We shall try to take heed of the warning of John Stuart Mill who

believed that, though the science's method of investigation was still applicable universally, it is, when not duly guarded against, an almost irresistible tendency of the human mind to become the slave of its own hypotheses; and when it has once habituated itself to reason, feel, and conceive, under certain arbitrary conditions, at length to mistake these convictions for laws of nature.

And we shall try to escape his strictures on English political economists whom he felt were in danger of becoming enemies of reform.
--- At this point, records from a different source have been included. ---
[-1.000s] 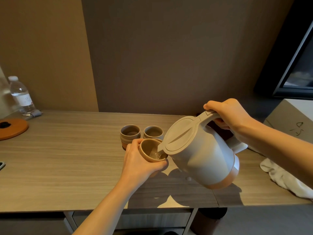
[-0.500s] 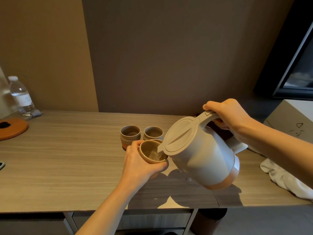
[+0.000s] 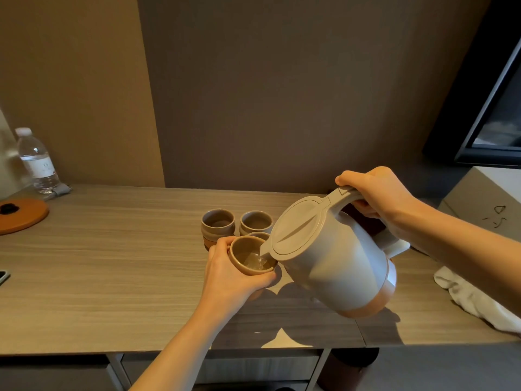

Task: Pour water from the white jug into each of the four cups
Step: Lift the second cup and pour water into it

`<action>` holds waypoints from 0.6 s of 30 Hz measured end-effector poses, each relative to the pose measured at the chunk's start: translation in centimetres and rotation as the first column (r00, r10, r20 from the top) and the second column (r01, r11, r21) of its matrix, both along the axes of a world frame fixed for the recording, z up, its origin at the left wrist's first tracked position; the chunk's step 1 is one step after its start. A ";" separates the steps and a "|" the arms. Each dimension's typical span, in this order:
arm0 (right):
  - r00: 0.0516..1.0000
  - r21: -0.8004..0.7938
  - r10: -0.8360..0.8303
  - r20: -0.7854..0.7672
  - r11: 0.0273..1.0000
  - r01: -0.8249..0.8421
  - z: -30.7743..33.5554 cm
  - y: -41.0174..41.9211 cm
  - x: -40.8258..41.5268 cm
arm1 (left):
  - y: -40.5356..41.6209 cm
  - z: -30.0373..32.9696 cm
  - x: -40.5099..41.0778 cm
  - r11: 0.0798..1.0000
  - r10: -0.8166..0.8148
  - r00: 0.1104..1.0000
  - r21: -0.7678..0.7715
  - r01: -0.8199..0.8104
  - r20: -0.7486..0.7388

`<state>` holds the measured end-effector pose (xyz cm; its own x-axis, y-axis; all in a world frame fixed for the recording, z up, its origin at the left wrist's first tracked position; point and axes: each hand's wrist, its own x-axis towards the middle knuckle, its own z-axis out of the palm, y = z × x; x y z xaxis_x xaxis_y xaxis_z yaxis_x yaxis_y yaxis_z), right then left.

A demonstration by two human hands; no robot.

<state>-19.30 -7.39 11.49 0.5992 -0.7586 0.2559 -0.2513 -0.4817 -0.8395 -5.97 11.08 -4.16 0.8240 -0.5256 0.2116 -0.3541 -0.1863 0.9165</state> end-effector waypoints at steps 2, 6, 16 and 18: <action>1.000 0.004 0.008 -0.016 1.000 -0.008 0.0 0.1 0.0 | 0.0 -0.2 0.0 1.000 0.006 1.000 0.007 -0.006 -0.005; 1.000 -0.005 0.006 -0.006 1.000 -0.006 -0.1 0.1 0.0 | 0.0 -0.4 0.0 1.000 0.012 1.000 0.005 -0.012 -0.012; 1.000 -0.016 -0.004 -0.010 1.000 0.004 -0.1 0.3 0.3 | 0.1 -0.4 0.0 1.000 0.023 0.999 -0.016 -0.024 -0.028; 1.000 -0.016 -0.002 -0.012 1.000 0.002 -0.1 0.4 0.3 | 0.2 -0.4 0.0 0.999 0.026 0.999 -0.018 -0.026 -0.029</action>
<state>-19.04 -7.03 11.38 0.6008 -0.7556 0.2610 -0.2623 -0.4948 -0.8285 -5.97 11.25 -4.54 0.8433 -0.5002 0.1966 -0.3224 -0.1780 0.9297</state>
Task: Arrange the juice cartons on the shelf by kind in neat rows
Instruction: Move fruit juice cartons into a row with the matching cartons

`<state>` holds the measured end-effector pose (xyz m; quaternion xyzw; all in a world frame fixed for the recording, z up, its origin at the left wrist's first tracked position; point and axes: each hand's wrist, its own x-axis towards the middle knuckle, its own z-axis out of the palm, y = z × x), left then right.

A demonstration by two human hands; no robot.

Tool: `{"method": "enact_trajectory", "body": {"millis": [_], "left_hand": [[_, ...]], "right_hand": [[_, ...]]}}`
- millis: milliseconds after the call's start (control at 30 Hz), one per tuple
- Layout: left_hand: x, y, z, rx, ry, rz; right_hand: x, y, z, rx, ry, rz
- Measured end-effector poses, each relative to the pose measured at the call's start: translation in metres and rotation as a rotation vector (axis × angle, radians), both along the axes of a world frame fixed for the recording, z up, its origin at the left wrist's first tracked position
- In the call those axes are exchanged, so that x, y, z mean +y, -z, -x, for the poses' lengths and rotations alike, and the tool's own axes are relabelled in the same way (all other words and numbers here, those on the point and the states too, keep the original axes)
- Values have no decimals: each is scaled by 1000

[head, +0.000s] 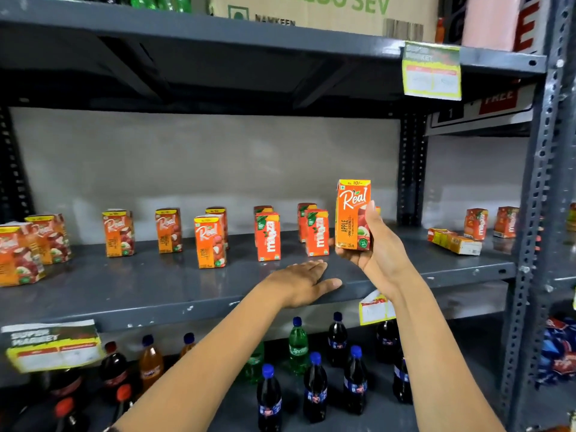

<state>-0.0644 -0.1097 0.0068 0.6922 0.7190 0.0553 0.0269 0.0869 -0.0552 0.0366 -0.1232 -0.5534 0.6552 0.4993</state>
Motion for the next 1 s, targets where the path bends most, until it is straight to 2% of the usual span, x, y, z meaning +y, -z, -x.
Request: {"method": "enact_trajectory", "body": {"millis": [233,600,833,1000], "left_hand": [[-73,2,62,64,-62,-47],[-206,10,203,81,-441,-70],[-232,22,216,180,-541,-231],[-233,31,217,258,-554,-323]], "right_hand": [[-47,-8,95,-89,-147,-40],[-117,-13,280,-365,-242,-293],[-156,-10,346,-585,-256,-328],[-165,-5,359,-624,-227,-319]]}}
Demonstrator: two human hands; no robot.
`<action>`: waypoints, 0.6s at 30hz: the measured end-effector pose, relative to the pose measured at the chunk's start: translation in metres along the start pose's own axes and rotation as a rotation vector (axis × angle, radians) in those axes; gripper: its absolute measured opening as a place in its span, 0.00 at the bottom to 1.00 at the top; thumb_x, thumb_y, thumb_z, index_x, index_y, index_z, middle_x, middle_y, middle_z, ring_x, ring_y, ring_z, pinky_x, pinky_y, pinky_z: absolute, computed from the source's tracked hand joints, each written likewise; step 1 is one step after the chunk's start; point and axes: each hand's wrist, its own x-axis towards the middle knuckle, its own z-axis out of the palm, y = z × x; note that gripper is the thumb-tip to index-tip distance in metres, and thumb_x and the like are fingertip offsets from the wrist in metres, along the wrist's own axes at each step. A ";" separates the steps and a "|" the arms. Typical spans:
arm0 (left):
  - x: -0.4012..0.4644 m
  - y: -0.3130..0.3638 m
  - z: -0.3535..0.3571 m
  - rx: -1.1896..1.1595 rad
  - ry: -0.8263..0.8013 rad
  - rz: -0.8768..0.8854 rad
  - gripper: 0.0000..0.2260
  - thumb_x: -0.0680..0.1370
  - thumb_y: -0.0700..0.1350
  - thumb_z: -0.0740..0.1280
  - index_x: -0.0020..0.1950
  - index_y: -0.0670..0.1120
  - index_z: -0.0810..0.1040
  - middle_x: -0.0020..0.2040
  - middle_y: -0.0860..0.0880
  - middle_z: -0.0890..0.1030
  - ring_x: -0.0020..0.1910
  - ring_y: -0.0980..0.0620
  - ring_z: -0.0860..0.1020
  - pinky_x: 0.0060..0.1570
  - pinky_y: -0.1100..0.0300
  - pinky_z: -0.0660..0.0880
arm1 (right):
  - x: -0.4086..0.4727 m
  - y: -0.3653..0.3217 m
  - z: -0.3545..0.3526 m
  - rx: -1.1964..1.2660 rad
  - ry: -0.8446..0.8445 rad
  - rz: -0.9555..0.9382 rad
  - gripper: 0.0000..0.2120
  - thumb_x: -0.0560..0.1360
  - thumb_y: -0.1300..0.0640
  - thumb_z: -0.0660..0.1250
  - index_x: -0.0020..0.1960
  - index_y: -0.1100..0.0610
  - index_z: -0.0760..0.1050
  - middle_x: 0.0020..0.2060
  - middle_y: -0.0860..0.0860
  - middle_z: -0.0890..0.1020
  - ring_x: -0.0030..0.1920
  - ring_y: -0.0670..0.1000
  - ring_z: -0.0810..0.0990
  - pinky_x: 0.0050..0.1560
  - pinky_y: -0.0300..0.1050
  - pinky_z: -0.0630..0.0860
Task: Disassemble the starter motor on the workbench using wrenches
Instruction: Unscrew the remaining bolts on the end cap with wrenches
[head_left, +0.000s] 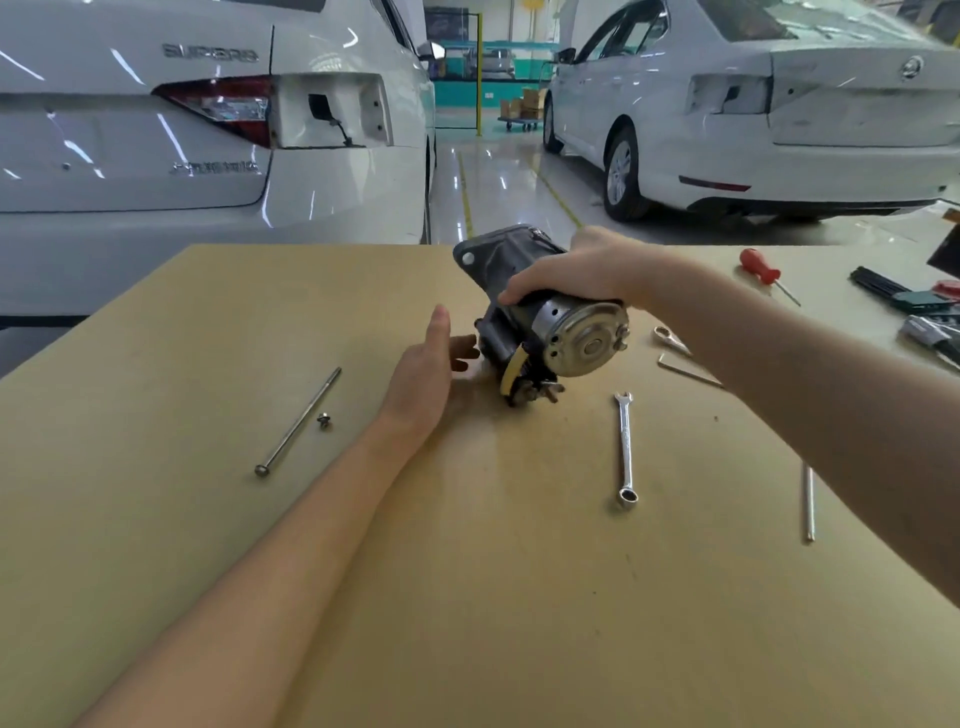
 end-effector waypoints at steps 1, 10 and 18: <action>0.000 0.001 0.001 -0.075 0.010 -0.007 0.28 0.84 0.58 0.45 0.59 0.44 0.80 0.52 0.47 0.83 0.54 0.49 0.79 0.49 0.60 0.70 | -0.002 -0.005 -0.003 -0.119 0.015 -0.033 0.26 0.59 0.33 0.73 0.41 0.53 0.70 0.33 0.52 0.80 0.24 0.48 0.80 0.21 0.33 0.69; 0.000 0.008 -0.011 -0.413 0.225 0.052 0.14 0.82 0.53 0.58 0.45 0.46 0.76 0.44 0.48 0.78 0.43 0.58 0.77 0.43 0.64 0.72 | -0.038 -0.062 0.049 -0.924 0.224 -0.351 0.18 0.69 0.41 0.69 0.47 0.53 0.68 0.38 0.49 0.72 0.40 0.49 0.74 0.29 0.40 0.59; 0.003 0.003 -0.024 -0.393 0.128 0.055 0.24 0.83 0.54 0.52 0.58 0.36 0.77 0.48 0.43 0.79 0.45 0.52 0.76 0.43 0.61 0.72 | -0.026 -0.084 0.085 -1.118 0.183 -0.263 0.12 0.75 0.52 0.64 0.55 0.57 0.77 0.48 0.52 0.81 0.47 0.57 0.83 0.26 0.38 0.57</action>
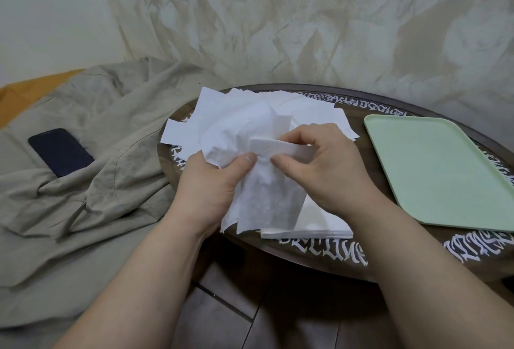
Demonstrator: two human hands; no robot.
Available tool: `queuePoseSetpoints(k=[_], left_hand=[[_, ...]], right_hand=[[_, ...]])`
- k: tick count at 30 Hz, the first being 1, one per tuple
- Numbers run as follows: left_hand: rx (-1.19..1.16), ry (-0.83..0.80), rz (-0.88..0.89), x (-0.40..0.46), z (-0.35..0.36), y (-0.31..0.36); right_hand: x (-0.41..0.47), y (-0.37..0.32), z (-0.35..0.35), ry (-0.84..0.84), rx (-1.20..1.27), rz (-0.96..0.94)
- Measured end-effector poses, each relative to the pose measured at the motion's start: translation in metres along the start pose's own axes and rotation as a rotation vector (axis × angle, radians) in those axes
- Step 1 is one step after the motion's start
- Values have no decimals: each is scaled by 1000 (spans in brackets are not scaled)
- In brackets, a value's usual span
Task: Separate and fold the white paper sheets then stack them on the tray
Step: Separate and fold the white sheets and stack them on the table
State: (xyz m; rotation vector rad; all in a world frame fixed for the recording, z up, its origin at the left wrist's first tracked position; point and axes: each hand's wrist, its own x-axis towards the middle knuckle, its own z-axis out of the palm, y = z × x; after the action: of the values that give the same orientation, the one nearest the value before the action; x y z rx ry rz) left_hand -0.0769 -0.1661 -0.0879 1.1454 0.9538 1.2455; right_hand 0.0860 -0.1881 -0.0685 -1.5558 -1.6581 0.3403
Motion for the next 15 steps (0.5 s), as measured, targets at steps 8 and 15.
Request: queuePoseSetpoints(k=[8,15], left_hand=[[18,-77,-33,0,-1,-1],[240,-42,2,4,-8,-5]], right_hand=[[0,4,-2,-19,293,150],[3,4,-12,-27,918,435]])
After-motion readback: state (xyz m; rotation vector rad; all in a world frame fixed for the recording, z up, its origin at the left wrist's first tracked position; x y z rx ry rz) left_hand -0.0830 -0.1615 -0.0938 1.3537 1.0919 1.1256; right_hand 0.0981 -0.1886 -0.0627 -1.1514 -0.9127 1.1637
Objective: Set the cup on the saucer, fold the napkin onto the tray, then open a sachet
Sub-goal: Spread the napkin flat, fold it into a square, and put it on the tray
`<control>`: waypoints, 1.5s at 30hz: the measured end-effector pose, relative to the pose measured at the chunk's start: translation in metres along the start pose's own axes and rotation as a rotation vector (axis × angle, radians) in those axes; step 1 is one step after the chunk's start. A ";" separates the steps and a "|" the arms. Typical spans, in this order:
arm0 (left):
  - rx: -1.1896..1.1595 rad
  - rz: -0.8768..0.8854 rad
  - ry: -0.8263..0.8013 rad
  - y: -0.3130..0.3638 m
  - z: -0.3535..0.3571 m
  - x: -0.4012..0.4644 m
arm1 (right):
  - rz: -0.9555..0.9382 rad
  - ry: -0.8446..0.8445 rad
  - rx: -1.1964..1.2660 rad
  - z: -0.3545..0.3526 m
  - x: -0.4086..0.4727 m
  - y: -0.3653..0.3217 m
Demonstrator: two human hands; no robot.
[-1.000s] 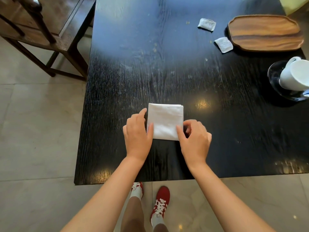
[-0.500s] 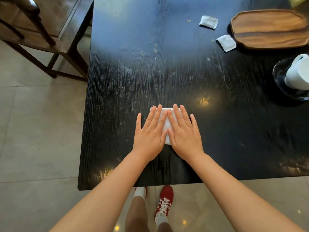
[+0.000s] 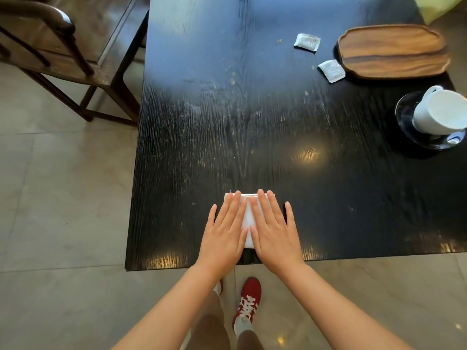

They revolve in their eternal circle of landlords, capitalists, and labourers, until they seem to think of the distinction of society into those three classes, as if it were one of God's ordinances, not man's, and as little under human control as the division of day and night. Scarcely any one of them seems to have proposed to himself as a subject of inquiry, what changes the relations of those classes to one another are likely to undergo in the progress of society; to what extent the distinction itself admits of being beneficially modified, and if it does not even, in a certain sense, tend gradually to disappear.

I shall perhaps find sympathy in these warnings in this University though it is perhaps easier for one trained in the universities of North America to be alert to them, but this is scarcely the time to appear boastful.

In paying heed to these warnings I do not intend to concentrate on microscopic studies of small periods or regions in the history of the British Empire, important as these are to its understanding. Nor shall I confine my interest to the British Empire as a unique phenomenon, since it is to an important extent a collection of odds and ends of other empires represented by the French in Quebec and the Dutch in South Africa. I shall attempt rather to focus attention on other empires in the history of the West, with reference to empires of the East, in order to isolate factors which seem important for purposes of comparison. Immediately one is daunted by the vastness of the subject and immediately it becomes evident that we must select factors which will appear significant to the problem.